Mentre, nella Neurospora, viene trasportato ai corpi vescicolari. Per confronto, la defensina cinque è stata visualizzata utilizzando un'etichetta DyLight550 in Neurospora crassa, insieme alla marcatura della membrana plasmatica mediante FM4-64. L'imaging time-lapse mostra che questa defensina entra nelle cellule entro 30-40 minuti e poi si diffonde attraverso il citoplasma.

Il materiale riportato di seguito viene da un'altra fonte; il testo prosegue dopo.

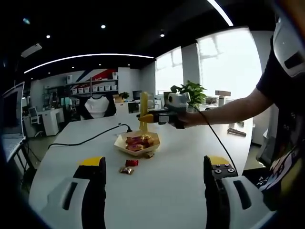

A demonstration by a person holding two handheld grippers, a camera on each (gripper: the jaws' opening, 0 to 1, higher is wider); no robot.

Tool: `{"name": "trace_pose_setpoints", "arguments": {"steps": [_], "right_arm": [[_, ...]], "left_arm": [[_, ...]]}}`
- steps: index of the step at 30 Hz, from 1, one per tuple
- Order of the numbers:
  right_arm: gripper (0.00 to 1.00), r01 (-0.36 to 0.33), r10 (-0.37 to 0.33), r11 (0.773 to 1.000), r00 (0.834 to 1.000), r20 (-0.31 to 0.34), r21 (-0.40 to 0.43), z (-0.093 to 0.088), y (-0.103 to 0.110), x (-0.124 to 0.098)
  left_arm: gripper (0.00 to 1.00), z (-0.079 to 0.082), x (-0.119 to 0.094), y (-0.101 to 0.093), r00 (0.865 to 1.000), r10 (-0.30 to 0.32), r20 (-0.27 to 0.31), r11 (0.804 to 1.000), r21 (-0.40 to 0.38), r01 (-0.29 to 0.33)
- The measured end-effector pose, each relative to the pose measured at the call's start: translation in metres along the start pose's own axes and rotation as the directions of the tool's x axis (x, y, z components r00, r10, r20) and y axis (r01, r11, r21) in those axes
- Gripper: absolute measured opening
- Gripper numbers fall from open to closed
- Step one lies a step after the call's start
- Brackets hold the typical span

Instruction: Place the target food into the container with the food tongs after gripping and lifting it, then release it inside without dropping or visibly crushing the food.

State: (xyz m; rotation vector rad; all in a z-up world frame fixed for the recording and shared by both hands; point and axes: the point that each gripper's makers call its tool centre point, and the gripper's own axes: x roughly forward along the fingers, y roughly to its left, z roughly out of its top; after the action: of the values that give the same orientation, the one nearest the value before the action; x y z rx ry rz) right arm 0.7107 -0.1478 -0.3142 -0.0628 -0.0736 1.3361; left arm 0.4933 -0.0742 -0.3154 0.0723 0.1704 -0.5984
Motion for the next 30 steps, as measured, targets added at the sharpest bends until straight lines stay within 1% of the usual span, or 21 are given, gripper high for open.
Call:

Questo si differenzia dal traffico della defensina quattro, che entra nelle cellule e rimane intrappolata all'interno dei corpi vescicolari anche dopo tre ore. In sintesi, l'imaging su cellule vive è un potente strumento per aumentare la nostra comprensione delle modalità d'azione delle differenze antifungine delle piante. Con altri coloranti fluorescenti vitali e marcatori cellulari, ha la flessibilità di essere modificato per altri peptidi antimicrobici.

In definitiva, questa tecnica può aiutare a sviluppare nuove strategie per l'uso di peptidi antimicrobici come agente antimicotico in agricoltura e in medicina.